Demolitions have also faced severe disruptions from the coronavirus crisis. The now-extended lockdown on the Indian subcontinent means ships scheduled for demolition are not being accepted at the facilities. Only two ships totalling 6,534 TEU was demolished in April.

So far this year, the containership fleet has grown by 0.6% and, as of 19 May, stands at 23.1m TEU. BIMCO expects the fleet to expand to 23.4m DWT by the end of the year, an annual growth of 2%, half of the growth rate in 2019. This comes after adjustments to the slippage rate for deliveries from 20% to 25%, and BIMCO’s demolition estimate rising from -199,000 TEU to -299,000 TEU.

There were no new orders for container ships in April and the first half of May, with owners more likely to want to delay ships that are scheduled for delivery in the coming months than to add to their future fleet. In the year to date, new orders for container ships have fallen by 36.8%, to 153,422 TEU compared to last year.

Outlook

The idle container ship fleet reached a new record in May, at 2.65m TEU, because of blanked sailings as a result of the shutdown of manufacturing in China in February.
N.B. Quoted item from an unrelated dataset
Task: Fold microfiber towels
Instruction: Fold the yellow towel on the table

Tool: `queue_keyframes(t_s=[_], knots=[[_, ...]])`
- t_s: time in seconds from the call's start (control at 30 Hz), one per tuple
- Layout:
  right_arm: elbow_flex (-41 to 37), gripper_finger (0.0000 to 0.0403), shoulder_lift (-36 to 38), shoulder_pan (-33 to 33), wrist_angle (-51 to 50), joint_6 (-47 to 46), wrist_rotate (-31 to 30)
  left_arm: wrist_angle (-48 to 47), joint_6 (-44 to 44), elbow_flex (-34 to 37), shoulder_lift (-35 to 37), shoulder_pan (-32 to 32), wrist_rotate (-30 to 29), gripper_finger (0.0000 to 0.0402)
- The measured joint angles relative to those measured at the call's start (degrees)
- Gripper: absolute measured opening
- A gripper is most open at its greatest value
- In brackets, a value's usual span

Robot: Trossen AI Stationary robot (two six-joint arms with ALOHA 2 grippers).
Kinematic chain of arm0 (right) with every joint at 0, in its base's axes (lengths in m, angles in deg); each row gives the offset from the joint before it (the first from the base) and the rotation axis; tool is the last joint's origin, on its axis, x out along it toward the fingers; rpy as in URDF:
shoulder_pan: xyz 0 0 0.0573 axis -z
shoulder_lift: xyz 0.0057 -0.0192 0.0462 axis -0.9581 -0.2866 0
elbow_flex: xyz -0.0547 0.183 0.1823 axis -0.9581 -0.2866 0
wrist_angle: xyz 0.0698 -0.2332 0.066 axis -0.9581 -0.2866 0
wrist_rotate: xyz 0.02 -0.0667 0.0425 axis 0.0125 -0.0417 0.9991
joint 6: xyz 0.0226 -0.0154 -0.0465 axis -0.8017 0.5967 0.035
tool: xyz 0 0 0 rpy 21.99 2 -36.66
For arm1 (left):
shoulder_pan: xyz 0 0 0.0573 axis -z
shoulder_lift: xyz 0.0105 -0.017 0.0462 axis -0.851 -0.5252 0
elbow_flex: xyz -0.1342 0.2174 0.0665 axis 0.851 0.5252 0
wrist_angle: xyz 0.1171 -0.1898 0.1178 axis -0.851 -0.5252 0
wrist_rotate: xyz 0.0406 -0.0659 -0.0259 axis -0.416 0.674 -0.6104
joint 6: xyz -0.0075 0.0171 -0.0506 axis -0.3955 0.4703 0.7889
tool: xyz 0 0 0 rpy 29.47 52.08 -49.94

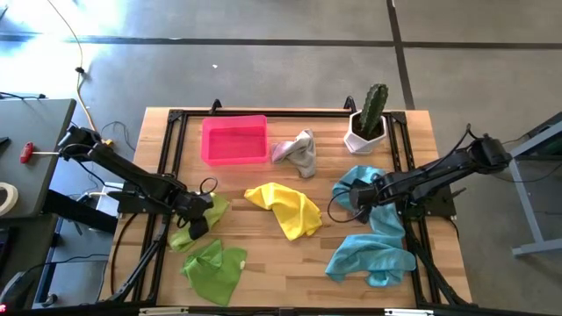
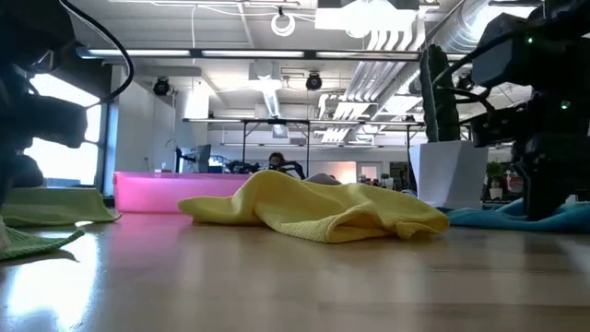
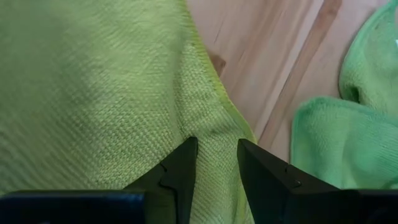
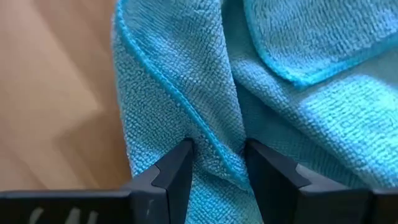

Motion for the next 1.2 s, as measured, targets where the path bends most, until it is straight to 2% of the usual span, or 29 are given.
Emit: queue_keyframes(t_s=[0.13,0.23,0.3,0.43,0.63,0.73,0.83,0.97,1.2], knots=[[0.12,0.0142,0.02,0.00,-7.34,-3.66,0.20,0.10,0.24,0.37,1.52,0.02,-0.06,0.0112],[1.84,0.0142,-0.35,0.02,-16.51,-4.97,-0.09,0.00,0.20,0.48,2.65,0.02,-0.58,0.0112],[4.63,0.0142,-0.19,0.02,-21.84,-5.50,-2.28,-0.04,0.20,0.52,3.30,0.09,-1.86,0.0112],[10.77,0.0142,-0.20,0.00,-25.00,-4.66,-6.46,0.64,0.15,0.59,4.34,0.04,-6.71,0.0112],[18.19,0.0142,-0.17,-0.75,-16.80,0.33,-9.94,6.97,-3.89,0.63,6.21,-0.01,-13.83,0.0113],[19.06,0.0142,-0.17,-2.64,-7.01,4.67,-9.24,16.12,-8.63,0.56,6.55,-0.01,-14.47,0.0113],[19.06,0.0142,-0.20,-5.16,1.67,6.45,-5.94,28.09,-12.78,0.49,6.59,0.02,-14.49,0.0113],[19.06,0.0142,-0.40,-10.51,8.30,3.94,-3.26,41.07,-16.72,0.36,5.41,1.04,-15.20,0.0113],[19.06,0.0142,-6.19,-20.62,14.42,-1.55,-3.61,48.94,-18.88,0.37,-3.65,7.08,-17.66,0.0113]])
With demand now being severely affected, BIMCO expects the idle fleet to remain at around 10% for the rest of the year. The large idle fleet has, so far, been enough to support freight rates, temporarily hiding the losses for carriers. While savings are made by not sailing – with voyage costs and some operating costs avoided – the empty ships are still generating a loss on a daily basis, with some of the operating costs still present and financing costs unchanged, while not providing any income.

The recession and drop in consumer spending that this crisis has provoked will hit the container shipping industry hard, with no sudden bounce back in demand expected. Even under the WTO’s optimistic scenario, container shipping demand will fall by 10% in 2020.
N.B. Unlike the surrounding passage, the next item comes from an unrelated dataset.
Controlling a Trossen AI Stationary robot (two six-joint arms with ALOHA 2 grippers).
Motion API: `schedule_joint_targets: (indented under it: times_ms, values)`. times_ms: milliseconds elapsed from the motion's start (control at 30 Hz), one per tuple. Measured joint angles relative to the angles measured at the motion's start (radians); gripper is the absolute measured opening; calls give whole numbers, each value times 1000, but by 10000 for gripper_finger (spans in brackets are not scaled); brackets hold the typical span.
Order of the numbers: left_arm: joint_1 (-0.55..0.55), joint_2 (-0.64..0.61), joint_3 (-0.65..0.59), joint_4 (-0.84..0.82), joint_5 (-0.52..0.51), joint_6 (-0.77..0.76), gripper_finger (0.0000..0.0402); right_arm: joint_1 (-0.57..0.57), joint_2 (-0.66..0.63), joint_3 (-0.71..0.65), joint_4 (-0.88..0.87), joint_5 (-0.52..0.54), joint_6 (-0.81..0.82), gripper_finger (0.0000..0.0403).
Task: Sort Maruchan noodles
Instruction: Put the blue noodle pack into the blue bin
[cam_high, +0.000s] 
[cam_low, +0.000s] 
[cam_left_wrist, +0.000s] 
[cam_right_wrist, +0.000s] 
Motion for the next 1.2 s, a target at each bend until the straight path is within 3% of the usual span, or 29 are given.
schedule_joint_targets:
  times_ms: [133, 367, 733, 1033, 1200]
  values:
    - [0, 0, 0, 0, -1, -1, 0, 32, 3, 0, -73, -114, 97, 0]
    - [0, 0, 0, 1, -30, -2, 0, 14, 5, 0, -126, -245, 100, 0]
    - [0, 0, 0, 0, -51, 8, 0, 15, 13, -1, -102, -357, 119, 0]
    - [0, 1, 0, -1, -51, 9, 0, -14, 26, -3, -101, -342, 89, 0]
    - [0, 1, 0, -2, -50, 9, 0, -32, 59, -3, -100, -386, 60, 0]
BIMCO expects that, much like on the Far East to Europe route, spot rates and contract rates will fall in the coming months, with average earnings for the year at loss-making levels.

In particular, the ultra-large container ships delivered in recent years face a big challenge. Their size means many of them can only be deployed on the Far East to Europe route, and with demand here falling, the ships will have nowhere to go. The jump in idle fleet also shows that cascading to other routes in present market conditions is not an option, as demand has evaporated across the board. In the charter market, the biggest losers in the short term are those who charter their ships on short-term contracts.

One positive factor that carriers can lean on in these otherwise dark times is the lower bunker price – resulting from the collapse in oil prices – reducing voyage costs. In some cases, the combination of lower shipping demand and bunker fuel prices has led carriers to sail around the Cape of Good Hope, avoiding the cost of transiting the Suez Canal (which can be upwards of USD 600,000 for a one way trip for a ULCS) and soaking up some more capacity by extending sailing times. On record, 20 ships have done that trip in the year to date.